There are many important steps that can and eventually must be taken to make Little Rock a place in which residents have meaningful transportation choices. In the short-term I ask that the City of Little Rock install shared lane markings (sharrows) starting at the intersection of Kavanaugh and McKinley, along Kavanaugh to Markham, along Markham and 3rd Street to M.L.K., around the Capitol and onto Capitol Avenue through downtown to Ferry Street. A portion of this route is likely the same route that Diane was taking as she rode home from the Pop-Up Main Street event on Saturday and represents one that brings many residential, commercial, employment, cultural, and educational areas of our city closer together.
One-way distance: roughly 6.25 miles; round trip: 12.5 miles.
Total number of sharrows required at 200’ spacing: minimum of 330. More may be necessary in certain areas.
Manual on Uniform Traffic Control Devices recommended dimensions: 111” tall x 39” wide
Placement guidelines: follow the MUTCD. Do not install in the parking lane or door zone.
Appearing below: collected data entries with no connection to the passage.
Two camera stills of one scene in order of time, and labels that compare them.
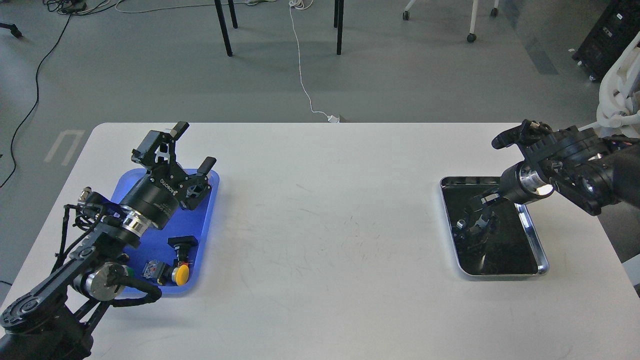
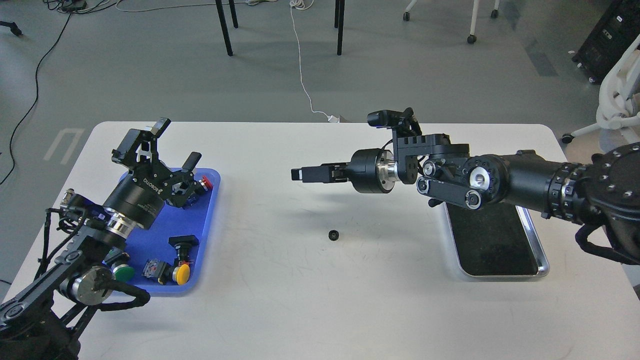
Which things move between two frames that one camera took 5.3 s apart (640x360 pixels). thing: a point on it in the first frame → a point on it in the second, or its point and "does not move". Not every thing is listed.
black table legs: (337, 15) does not move
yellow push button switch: (165, 274) does not move
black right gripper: (519, 184) → (370, 171)
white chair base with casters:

Numerous people in the Heights, Hillcrest, Capitol View/Stift's Station, downtown, and other neighborhoods nearby already ride bikes in significant numbers, but bad conditions on the road keep countless others from joining them. Improving the route with sharrows will immediately provide a safer way for residents to travel within their neighborhoods and to other parts of our city. Bike-friendly places encourage economic development, not only by attracting businesses, employees, and residents but also through other means: people who go about their daily business by bike tend to have more money to spend (because of lower transportation costs) and tend to shop locally; some of the land currently wasted as parking lots can be redeveloped into higher and better uses; healthcare costs go down; and cities that promote biking and walking are able to spend their limited funds more wisely because adding capacity for people on bike is much less expensive than adding capacity for people in cars.
Much has been said about making Little Rock a bike-friendly city, but very little has actually changed on the ground. Diane loved riding her bike and eagerly shared her passion with others. I hope that she is able to make a full recovery soon and once again see her quality of life enriched by incorporating a bike into her daily activities. I also hope when she makes her recovery that the City of Little Rock will have already taken meaningful action to ensure that she and others are able to safely make the choice to ride a bike on our city’s streets, whether for pleasure or for transportation. Please begin by installing sharrows from the west end of Kavanaugh to the east end of downtown.